Page 1 of 1

getting a word frequency list from ebook files?

Posted: Mon Oct 29, 2012 5:36 pm
by Whistler
this guy is learning english, and to do his reading, he makes wordlists to learn based on what words are in the book: http://blog.rinik.net/hacking-language

Over at WaniKani, we were thinking this would be awesome to do with Japanese http://www.wanikani.com/chat/kanji-and-japanese/721 (or your learning language of choice). Do any of you know how that would work?

Re: getting a word frequency list from ebook files?

Posted: Tue Oct 30, 2012 6:15 am
by Katya
How it would work . . . in terms of programming?

Re: getting a word frequency list from ebook files?
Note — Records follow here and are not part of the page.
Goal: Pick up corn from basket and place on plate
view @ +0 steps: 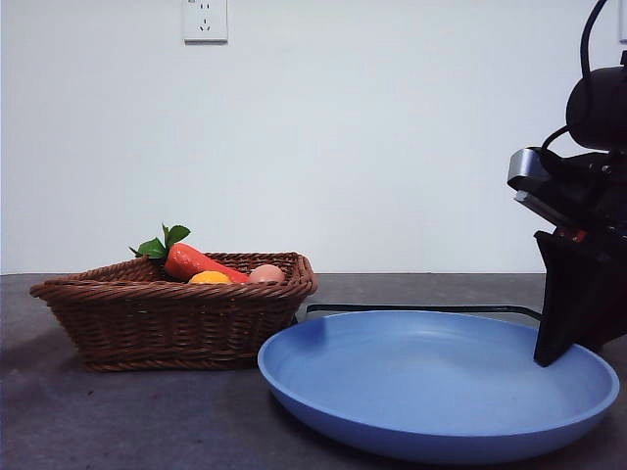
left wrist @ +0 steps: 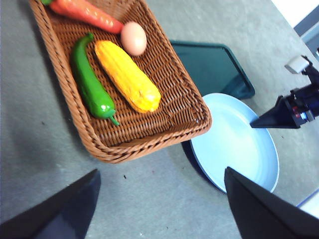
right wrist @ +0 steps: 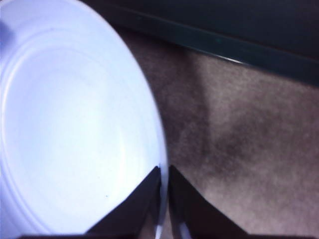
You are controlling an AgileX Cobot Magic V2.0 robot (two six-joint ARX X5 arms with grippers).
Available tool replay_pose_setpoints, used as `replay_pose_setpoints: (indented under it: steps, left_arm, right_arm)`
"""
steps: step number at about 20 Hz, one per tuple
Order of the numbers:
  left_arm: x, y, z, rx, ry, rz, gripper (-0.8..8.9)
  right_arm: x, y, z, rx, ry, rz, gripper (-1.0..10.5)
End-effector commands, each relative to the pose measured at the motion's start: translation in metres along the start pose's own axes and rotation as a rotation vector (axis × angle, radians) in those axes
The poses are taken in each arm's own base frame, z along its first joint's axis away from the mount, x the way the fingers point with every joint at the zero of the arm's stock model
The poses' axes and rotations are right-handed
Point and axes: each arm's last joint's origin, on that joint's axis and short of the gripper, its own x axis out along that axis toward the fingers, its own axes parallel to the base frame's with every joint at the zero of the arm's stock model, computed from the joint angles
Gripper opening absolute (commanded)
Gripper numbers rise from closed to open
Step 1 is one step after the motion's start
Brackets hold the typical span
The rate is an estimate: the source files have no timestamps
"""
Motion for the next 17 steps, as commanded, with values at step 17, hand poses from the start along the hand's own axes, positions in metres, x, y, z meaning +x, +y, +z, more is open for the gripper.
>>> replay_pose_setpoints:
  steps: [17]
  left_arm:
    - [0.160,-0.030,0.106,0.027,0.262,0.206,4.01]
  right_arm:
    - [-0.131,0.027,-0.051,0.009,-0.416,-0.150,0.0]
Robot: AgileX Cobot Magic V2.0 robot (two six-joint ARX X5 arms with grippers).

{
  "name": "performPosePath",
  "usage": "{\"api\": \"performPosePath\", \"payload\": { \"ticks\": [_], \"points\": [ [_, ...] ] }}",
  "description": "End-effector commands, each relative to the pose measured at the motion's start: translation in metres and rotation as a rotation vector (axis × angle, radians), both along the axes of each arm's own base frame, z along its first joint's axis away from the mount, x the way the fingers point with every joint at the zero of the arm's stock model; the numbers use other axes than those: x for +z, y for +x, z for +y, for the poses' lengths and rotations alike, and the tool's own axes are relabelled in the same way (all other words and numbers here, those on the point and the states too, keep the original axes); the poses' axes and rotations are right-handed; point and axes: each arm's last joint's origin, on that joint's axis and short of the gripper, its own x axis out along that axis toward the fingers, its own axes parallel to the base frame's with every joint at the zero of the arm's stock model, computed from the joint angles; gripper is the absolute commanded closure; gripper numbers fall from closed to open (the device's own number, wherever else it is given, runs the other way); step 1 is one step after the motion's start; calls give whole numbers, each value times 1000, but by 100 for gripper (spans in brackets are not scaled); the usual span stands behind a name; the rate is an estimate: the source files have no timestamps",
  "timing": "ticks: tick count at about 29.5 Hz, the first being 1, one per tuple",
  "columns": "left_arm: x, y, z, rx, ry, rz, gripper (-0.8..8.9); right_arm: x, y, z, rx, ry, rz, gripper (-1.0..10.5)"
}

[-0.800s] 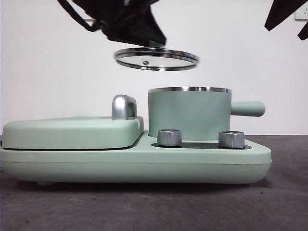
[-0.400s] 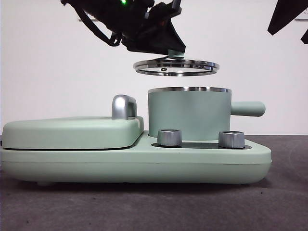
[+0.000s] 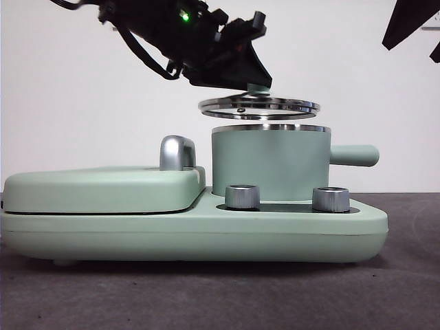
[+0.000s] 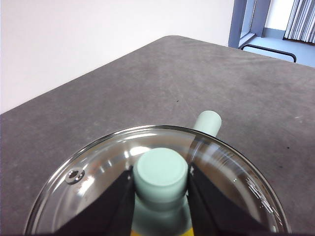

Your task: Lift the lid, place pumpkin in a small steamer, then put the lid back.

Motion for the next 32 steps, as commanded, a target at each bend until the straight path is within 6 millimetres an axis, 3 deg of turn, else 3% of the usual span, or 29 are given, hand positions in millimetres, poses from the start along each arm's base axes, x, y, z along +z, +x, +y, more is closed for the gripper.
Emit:
{"api": "performPosePath", "payload": {
  "ticks": [1, 12, 32],
  "points": [
    [11, 5, -10, -26, -49, -35, 799, 1, 1, 1, -16, 2, -1, 577],
    [0, 15, -19, -38, -38, -7, 799, 1, 1, 1, -20, -1, -2, 577],
    [-15, 20, -18, -28, 20, 59, 798, 1, 1, 1, -20, -1, -2, 577]
  ]
}}
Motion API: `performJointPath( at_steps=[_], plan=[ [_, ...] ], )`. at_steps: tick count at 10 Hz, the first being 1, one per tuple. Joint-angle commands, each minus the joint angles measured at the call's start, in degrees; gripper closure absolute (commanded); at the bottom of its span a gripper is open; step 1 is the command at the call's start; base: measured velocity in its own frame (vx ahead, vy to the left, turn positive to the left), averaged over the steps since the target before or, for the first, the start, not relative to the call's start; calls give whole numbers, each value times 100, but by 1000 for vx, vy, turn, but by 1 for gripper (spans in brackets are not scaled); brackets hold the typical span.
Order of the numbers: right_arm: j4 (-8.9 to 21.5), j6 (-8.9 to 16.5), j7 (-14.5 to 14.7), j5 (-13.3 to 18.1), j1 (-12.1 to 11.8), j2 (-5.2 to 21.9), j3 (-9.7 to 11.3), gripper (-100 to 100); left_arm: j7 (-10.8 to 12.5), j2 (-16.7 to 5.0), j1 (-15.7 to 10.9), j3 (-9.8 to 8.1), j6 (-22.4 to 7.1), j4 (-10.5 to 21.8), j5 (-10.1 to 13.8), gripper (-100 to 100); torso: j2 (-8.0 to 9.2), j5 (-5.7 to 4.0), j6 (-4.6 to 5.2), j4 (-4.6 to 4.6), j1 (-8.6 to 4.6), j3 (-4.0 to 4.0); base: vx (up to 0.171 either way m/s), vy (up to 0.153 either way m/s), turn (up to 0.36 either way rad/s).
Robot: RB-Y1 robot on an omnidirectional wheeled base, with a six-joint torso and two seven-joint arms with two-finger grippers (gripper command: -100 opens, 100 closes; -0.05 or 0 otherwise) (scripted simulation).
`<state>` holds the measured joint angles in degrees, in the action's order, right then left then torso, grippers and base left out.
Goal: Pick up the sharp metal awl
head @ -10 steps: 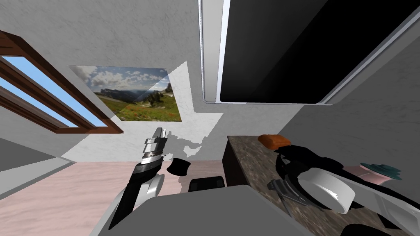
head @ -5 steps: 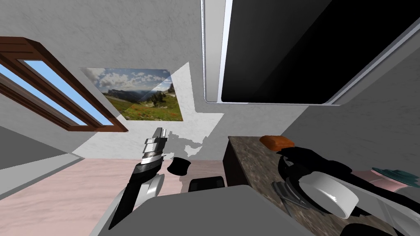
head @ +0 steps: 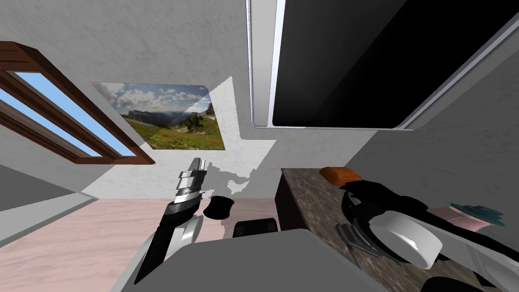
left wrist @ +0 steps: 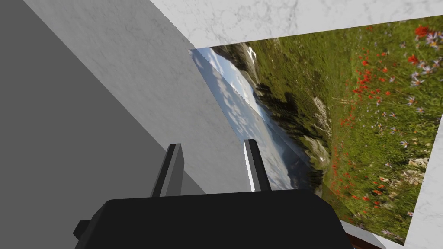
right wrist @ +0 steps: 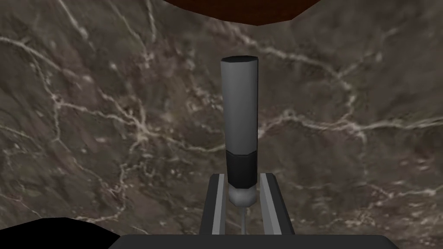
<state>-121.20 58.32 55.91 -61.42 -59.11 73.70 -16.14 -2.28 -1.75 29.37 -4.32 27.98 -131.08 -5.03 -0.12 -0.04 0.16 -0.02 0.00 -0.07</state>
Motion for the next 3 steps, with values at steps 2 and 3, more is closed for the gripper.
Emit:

Posted: Tue Oct 30, 2012 10:51 am
by Whistler
yes. So for English it seems a lot easier, but I don't really know how Japanese characters are displayed in ebooks, and then since there aren't any spaces you have to figure out where the words are... but it looks like some people are brainstorming over at WaniKani, just thought some of you would find it an interesting problem as well.
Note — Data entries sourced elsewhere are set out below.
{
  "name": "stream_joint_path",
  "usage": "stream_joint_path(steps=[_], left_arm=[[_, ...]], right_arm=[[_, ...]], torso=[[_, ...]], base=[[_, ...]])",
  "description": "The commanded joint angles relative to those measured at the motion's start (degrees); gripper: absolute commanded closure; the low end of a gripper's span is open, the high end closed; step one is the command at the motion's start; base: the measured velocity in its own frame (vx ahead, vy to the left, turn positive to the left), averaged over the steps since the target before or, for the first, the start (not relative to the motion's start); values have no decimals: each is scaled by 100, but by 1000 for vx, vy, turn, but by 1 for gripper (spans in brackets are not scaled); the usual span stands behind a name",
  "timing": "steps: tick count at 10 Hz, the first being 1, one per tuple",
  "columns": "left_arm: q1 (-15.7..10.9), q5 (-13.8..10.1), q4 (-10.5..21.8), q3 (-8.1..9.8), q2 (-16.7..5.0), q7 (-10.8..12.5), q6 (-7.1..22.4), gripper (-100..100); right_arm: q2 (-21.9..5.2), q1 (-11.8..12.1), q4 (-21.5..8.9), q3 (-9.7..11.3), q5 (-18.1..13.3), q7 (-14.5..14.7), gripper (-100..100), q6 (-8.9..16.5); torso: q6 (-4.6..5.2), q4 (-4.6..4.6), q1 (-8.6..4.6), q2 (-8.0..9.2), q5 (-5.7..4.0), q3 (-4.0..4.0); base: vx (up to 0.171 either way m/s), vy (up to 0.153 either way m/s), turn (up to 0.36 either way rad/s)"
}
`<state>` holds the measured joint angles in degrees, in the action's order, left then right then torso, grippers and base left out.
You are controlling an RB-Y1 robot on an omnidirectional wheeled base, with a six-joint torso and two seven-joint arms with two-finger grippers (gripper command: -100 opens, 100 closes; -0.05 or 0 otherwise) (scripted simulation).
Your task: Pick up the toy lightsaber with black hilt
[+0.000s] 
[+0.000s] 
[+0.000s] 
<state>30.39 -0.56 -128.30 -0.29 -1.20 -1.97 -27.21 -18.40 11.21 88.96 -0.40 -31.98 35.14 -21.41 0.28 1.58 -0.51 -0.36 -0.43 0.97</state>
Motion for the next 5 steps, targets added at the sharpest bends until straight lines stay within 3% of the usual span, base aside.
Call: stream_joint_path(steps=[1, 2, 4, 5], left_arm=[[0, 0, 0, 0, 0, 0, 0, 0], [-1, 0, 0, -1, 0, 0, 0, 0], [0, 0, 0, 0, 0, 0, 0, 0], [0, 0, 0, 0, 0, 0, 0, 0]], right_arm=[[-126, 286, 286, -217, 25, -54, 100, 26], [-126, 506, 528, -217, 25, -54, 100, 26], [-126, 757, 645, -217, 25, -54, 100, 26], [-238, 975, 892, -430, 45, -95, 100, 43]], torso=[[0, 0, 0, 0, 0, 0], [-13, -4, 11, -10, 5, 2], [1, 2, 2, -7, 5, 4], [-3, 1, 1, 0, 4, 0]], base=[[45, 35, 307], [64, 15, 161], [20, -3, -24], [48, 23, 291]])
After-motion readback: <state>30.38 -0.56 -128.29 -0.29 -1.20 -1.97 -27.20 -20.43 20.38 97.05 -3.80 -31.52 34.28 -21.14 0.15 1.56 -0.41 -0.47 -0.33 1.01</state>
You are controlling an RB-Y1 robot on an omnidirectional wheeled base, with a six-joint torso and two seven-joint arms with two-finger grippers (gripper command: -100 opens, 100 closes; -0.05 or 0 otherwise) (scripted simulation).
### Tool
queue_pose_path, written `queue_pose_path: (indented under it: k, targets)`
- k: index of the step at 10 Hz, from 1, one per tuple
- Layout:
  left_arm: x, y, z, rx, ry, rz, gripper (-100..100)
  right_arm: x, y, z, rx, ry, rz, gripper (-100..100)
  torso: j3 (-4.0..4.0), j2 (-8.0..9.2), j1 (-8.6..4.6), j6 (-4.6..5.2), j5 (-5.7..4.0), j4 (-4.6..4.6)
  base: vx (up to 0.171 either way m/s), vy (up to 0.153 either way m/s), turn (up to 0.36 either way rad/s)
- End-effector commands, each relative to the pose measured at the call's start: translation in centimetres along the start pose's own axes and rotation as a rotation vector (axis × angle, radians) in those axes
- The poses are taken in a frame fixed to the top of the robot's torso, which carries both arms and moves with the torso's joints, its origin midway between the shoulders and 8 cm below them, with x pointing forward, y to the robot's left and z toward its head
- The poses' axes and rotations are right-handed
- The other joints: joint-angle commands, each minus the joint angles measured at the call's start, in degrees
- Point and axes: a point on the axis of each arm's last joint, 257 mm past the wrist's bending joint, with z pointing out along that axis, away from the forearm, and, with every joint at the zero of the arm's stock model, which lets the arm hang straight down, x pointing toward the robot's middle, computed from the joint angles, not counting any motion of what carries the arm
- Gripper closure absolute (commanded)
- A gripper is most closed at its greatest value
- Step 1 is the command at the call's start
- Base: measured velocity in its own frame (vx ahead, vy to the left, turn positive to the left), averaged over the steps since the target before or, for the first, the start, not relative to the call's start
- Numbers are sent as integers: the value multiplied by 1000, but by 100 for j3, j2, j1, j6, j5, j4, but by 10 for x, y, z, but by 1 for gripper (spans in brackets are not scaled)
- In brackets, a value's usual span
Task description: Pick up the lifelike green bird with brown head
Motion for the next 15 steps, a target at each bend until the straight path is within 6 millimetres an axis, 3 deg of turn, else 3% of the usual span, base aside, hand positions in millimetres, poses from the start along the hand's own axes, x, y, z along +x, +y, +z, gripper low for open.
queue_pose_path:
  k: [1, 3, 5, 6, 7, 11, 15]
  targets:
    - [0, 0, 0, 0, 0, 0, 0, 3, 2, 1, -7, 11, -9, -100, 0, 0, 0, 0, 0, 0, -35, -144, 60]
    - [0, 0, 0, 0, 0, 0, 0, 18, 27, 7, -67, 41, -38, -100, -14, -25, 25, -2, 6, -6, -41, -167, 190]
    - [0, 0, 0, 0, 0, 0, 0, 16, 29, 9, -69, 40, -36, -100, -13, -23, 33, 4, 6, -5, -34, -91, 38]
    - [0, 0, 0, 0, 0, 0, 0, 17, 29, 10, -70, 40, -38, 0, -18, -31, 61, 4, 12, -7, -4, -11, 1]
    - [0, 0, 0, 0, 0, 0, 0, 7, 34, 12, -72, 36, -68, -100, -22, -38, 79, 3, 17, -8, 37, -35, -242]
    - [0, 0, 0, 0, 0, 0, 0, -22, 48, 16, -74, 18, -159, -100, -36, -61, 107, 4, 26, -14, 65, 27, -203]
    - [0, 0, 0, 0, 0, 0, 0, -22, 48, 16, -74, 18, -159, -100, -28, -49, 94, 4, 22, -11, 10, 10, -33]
Re: getting a word frequency list from ebook files?

Posted: Tue Oct 30, 2012 8:10 pm
by Katya
Ah. Yeah, it does sound interesting, but I can't read the Japanese forum without registering on the site and I'm not motivated enough to do so.

Re: getting a word frequency list from ebook files?

Posted: Tue Oct 30, 2012 8:58 pm
by Whistler
well, here's the most relevant post, if anyone else was curious about a possible solution to this problem:
zyaga of House Turtles says...
Moonstruck said...

That's an AWESOME idea! And after some searching...I think I may have found something.

http://neon.niederlandistik.fu-berlin.de/en/textstat/

TextStat. I think it's meant for use in English, but it worked in Spanish, too. I tried it with Japanese and it worked, but I'm not sure how accurate it was. Anyone with better Japanese knowledge than me want to test it out and let us know how accurate it is? I just found a Japanese story online and copied it into a Word document and used that. (To be specific, I used this: http://www.firegrubs.com/images/chokoch ... le0027.pdf)
TextStat, like many others, only work with documents where the Japanese text has spaces between the words. However, MeCab is a Japanese text parser and it has it's own Python module. I've got a quick example working that will parse Japanese from a txt file (I imagine it could be upgraded to parse text from a PDF directly as well), and then do 1 of 2 things.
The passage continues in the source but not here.